* [Work instructions]: Which of the lines in the data below contain the string "when"? Copy each of them.

* [The data]:
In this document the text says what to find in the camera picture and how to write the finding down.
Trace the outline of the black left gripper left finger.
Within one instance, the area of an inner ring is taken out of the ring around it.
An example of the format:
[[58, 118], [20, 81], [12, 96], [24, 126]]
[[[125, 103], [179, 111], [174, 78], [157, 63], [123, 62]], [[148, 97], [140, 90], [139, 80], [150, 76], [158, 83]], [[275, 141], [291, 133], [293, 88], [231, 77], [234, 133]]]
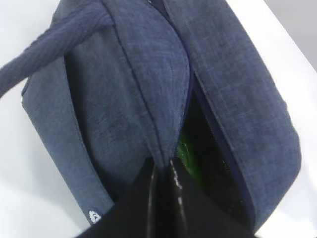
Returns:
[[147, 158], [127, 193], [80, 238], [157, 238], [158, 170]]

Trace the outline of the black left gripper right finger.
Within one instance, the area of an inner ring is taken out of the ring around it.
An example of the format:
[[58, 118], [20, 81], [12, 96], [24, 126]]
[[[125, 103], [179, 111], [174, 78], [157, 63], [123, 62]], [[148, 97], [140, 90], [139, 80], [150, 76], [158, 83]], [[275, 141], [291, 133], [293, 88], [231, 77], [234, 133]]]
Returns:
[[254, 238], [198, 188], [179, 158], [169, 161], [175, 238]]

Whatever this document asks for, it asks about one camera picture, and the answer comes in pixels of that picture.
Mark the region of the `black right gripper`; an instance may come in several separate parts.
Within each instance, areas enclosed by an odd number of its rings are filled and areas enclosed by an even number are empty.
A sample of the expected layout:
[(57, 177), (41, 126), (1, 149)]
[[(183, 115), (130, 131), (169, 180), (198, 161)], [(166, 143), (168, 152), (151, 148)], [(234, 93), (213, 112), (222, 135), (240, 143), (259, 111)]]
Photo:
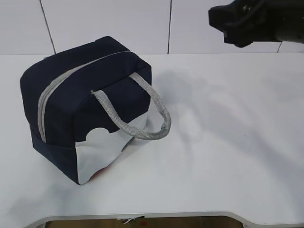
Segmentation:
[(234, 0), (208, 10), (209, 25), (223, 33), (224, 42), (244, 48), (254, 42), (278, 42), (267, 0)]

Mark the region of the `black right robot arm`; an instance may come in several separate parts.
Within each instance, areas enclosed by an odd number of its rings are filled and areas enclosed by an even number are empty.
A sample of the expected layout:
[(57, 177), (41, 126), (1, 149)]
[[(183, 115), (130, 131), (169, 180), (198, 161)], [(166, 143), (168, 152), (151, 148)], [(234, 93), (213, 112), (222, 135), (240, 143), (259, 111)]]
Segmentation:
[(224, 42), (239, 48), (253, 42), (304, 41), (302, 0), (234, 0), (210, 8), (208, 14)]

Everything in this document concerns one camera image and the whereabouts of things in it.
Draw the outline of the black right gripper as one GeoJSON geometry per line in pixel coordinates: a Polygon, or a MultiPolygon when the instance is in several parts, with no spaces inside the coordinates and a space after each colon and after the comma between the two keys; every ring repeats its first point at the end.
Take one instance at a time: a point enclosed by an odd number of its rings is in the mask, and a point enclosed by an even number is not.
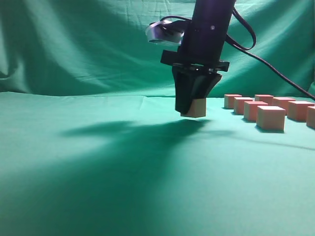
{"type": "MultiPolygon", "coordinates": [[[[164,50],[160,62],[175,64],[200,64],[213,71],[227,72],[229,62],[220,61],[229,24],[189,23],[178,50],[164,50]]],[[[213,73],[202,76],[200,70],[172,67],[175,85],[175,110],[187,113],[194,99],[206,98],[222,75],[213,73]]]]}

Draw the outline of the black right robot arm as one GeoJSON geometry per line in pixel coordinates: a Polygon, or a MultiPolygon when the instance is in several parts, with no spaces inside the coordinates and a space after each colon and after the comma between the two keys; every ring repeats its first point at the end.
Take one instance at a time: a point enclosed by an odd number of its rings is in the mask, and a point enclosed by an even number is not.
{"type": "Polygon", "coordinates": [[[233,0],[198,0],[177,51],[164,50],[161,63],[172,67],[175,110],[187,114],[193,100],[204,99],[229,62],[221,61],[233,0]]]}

* [Task answer]:
Draw the outline of the black right gripper as one GeoJSON geometry per line in pixel coordinates: a Polygon, or a MultiPolygon when the instance is in several parts, with no spaces inside the coordinates and a space after each colon and after the comma between the two keys; every ring repeats its first point at the end.
Draw the outline of the black right robot arm as one GeoJSON geometry per line in pixel coordinates: a Polygon, or a MultiPolygon when the instance is in several parts, with no spaces inside the coordinates and a space after each colon and after the comma between the two keys; every ring repeats its first point at the end.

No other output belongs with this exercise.